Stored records
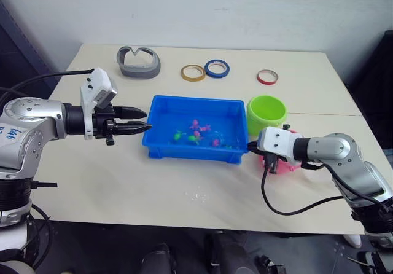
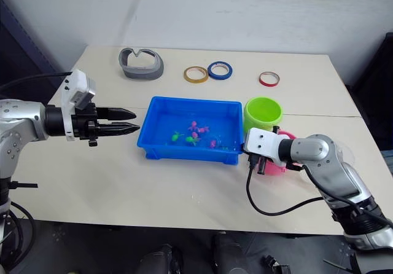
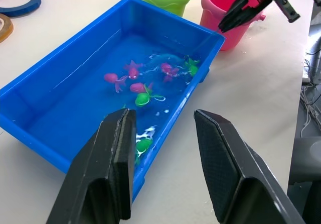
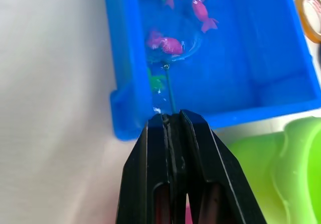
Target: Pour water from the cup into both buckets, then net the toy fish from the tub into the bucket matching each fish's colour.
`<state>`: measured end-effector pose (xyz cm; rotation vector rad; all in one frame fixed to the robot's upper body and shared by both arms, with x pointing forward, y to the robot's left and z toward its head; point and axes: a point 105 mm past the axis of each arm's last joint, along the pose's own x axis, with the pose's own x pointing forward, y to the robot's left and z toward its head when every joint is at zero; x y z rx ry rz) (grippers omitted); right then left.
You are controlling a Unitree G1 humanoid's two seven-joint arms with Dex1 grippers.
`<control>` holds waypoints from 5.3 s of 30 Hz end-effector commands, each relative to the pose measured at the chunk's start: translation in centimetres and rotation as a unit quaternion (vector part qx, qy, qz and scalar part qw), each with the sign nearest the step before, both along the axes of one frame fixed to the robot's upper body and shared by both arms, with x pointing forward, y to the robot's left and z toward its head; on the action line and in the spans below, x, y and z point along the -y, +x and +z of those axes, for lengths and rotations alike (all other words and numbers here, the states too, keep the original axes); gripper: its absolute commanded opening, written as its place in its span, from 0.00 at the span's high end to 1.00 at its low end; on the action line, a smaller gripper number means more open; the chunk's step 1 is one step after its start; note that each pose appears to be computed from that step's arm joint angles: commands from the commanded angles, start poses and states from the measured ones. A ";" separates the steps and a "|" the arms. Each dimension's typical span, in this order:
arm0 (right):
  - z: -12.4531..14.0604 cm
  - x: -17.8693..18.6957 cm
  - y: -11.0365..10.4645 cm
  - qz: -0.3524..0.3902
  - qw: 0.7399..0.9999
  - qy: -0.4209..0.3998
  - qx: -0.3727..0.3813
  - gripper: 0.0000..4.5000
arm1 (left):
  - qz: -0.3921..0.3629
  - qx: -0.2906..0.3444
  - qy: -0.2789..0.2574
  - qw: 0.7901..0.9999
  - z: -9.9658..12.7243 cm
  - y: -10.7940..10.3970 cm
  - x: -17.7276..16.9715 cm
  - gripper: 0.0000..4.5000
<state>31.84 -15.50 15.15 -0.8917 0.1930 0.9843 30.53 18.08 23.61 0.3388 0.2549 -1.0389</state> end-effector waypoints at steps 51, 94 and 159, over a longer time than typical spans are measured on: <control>10.6 8.5 -3.7 -0.190 0.971 0.130 0.058 1.00 | -0.122 0.042 -0.033 0.991 2.0 2.9 4.8 0.53; 7.7 12.1 -11.0 -0.173 0.915 -0.290 0.222 1.00 | -0.270 0.060 -0.021 0.961 2.1 6.1 11.1 0.53; 3.3 0.7 2.4 -0.072 0.993 -0.015 0.098 1.00 | 0.054 0.042 0.028 0.997 -0.4 2.7 -2.9 0.53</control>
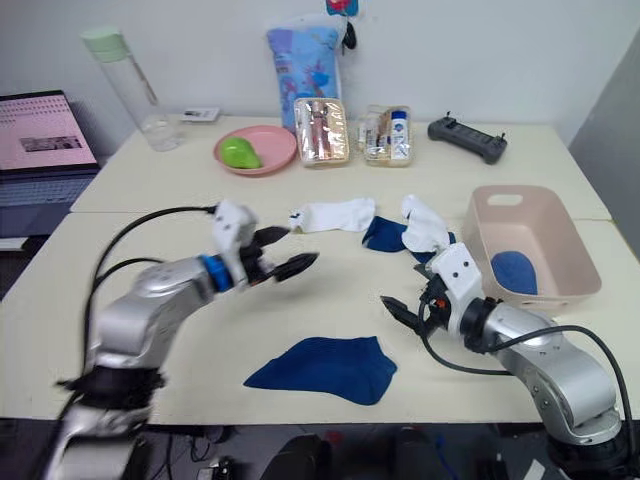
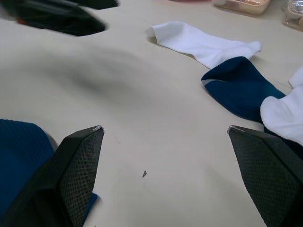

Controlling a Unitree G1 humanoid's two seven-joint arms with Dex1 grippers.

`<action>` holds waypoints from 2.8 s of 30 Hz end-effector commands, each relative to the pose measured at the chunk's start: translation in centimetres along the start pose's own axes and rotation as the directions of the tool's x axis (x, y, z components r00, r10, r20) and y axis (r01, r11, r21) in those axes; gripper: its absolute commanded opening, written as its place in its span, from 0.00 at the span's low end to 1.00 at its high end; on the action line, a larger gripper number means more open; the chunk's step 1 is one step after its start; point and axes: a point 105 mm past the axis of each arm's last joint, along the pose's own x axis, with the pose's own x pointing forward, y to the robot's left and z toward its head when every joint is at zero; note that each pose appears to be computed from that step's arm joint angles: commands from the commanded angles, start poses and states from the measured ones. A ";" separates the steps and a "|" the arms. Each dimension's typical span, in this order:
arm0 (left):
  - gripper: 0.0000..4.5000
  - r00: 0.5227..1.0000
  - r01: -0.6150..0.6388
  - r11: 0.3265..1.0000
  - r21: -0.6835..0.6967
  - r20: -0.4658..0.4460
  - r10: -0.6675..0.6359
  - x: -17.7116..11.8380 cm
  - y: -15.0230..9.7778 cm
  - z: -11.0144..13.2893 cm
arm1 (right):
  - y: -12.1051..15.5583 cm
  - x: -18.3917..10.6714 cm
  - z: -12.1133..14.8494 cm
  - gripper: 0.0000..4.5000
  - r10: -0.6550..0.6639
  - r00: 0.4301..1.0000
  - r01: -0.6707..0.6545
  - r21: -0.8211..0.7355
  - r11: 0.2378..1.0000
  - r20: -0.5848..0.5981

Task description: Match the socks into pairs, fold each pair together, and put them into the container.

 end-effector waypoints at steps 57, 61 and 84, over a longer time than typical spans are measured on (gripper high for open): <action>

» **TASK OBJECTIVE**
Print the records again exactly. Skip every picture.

» **RESULT**
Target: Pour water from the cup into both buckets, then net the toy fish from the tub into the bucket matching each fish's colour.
`<state>`: measured end-effector pose (xyz cm; rotation vector rad; all in one frame fixed to the robot's upper body and shared by both arms, with x pointing forward, y to the robot's left and z toward its head; point and axes: a point 105 mm past the axis of each arm's last joint, along the pose's own x axis, with the pose's own x pointing forward, y to the robot's left and z toward its head when every joint is at zero; x y z rx ry rz) (grippers omitted); right then left.
You are controlling a Unitree G1 humanoid's two seven-joint arms with Dex1 grippers.
`<control>` holds waypoints from 5.3 s of 30 Hz end-effector commands, each relative to the pose measured at the chunk's start: translation in centimetres and rotation as a unit quaternion (vector part qx, qy, qz and scalar part qw), each with the sign nearest the step before, both along the axes of one frame fixed to the robot's upper body and shared by both arms, with x pointing forward, y to the robot's left and z toward its head; on the action line and in the spans below, x, y and z point along the -y, +x and +z of those axes, for lengths and rotations alike (all other words and numbers here, the states too, keep the original axes); gripper: its absolute commanded opening, written as its place in its span, from 0.00 at the span's high end to 1.00 at its low end; on the action line, a smaller gripper number means more open; the chunk's step 1 is one step after its start; note that each pose appears to be computed from that step's arm joint angles: commands from the commanded angles, start poses and states from the measured ones. A ";" separates the steps and a "|" the arms. Each dimension's typical span, in this order:
arm0 (right):
  - z: -12.4531..14.0604 cm
  - x: -17.8693..18.6957 cm
  - y: -11.0365..10.4645 cm
  - qz: -0.3524..0.3902
  - qw: 0.7399..0.9999
  - qy: -0.4209..0.3998
  - qx: -0.3727..0.3813
  - gripper: 0.0000..4.5000
arm1 (left):
  - qz: -0.3921..0.3629
  - qx: -0.2906..0.3444
  - qy: -0.2789..0.2574
  - qw: 0.7901..0.9999
  - z: -9.9658..12.7243 cm
  - y: -10.7940..10.3970 cm
  - x: -17.7276..16.9715 cm
  - gripper: 0.0000..4.5000
<state>31.84 -15.50 15.15 -0.8917 0.1930 0.9843 30.53 18.08 23.61 0.3388 0.2549 -1.0389</state> end-effector waypoints at steps 51, 94 and 159, over a longer time than typical spans are measured on: <control>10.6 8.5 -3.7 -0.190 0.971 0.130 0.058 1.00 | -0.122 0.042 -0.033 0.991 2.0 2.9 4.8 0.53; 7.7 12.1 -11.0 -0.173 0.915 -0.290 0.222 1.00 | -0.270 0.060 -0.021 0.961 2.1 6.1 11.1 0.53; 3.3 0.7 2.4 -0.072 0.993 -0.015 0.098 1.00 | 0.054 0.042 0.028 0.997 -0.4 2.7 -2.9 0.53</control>

Controlling a Unitree G1 humanoid's two seven-joint arms with Dex1 grippers.

`<action>` holds waypoints from 2.8 s of 30 Hz end-effector commands, each relative to the pose measured at the chunk's start: translation in centimetres along the start pose's own axes and rotation as the directions of the tool's x axis (x, y, z components r00, r10, r20) and y axis (r01, r11, r21) in those axes; gripper: its absolute commanded opening, written as its place in its span, from 0.00 at the span's low end to 1.00 at its high end; on the action line, a larger gripper number means more open; the chunk's step 1 is one step after its start; point and axes: a point 105 mm past the axis of each arm's last joint, along the pose's own x axis, with the pose's own x pointing forward, y to the robot's left and z toward its head when every joint is at zero; note that each pose appears to be computed from that step's arm joint angles: commands from the commanded angles, start poses and states from the measured ones. A ";" separates the steps and a "|" the arms. Each dimension's typical span, in this order:
arm0 (left):
  - gripper: 0.0000..4.5000
  - r00: 0.5227..1.0000
  - r01: -0.6150..0.6388
  - r11: 0.3265..1.0000
  - r21: -0.6835..0.6967
  - r20: -0.4658..0.4460
  - r10: -0.6675..0.6359
  - x: -17.7116..11.8380 cm
  - y: -15.0230..9.7778 cm
  - z: -11.0144..13.2893 cm
arm1 (right):
  - y: -12.1051..15.5583 cm
  - x: -18.3917..10.6714 cm
  - z: -12.1133..14.8494 cm
  - gripper: 0.0000..4.5000
  - r10: -0.6550..0.6639
  - r00: 0.4301..1.0000
  - r01: -0.6707..0.6545
  - r21: -0.8211..0.7355
  - r11: 0.2378..1.0000
  - r20: -0.5848..0.5981

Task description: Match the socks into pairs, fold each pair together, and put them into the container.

 end-effector waypoints at steps 57, 61 and 84, over a longer time than typical spans are measured on (gripper high for open): <action>

No more output is required for the exercise.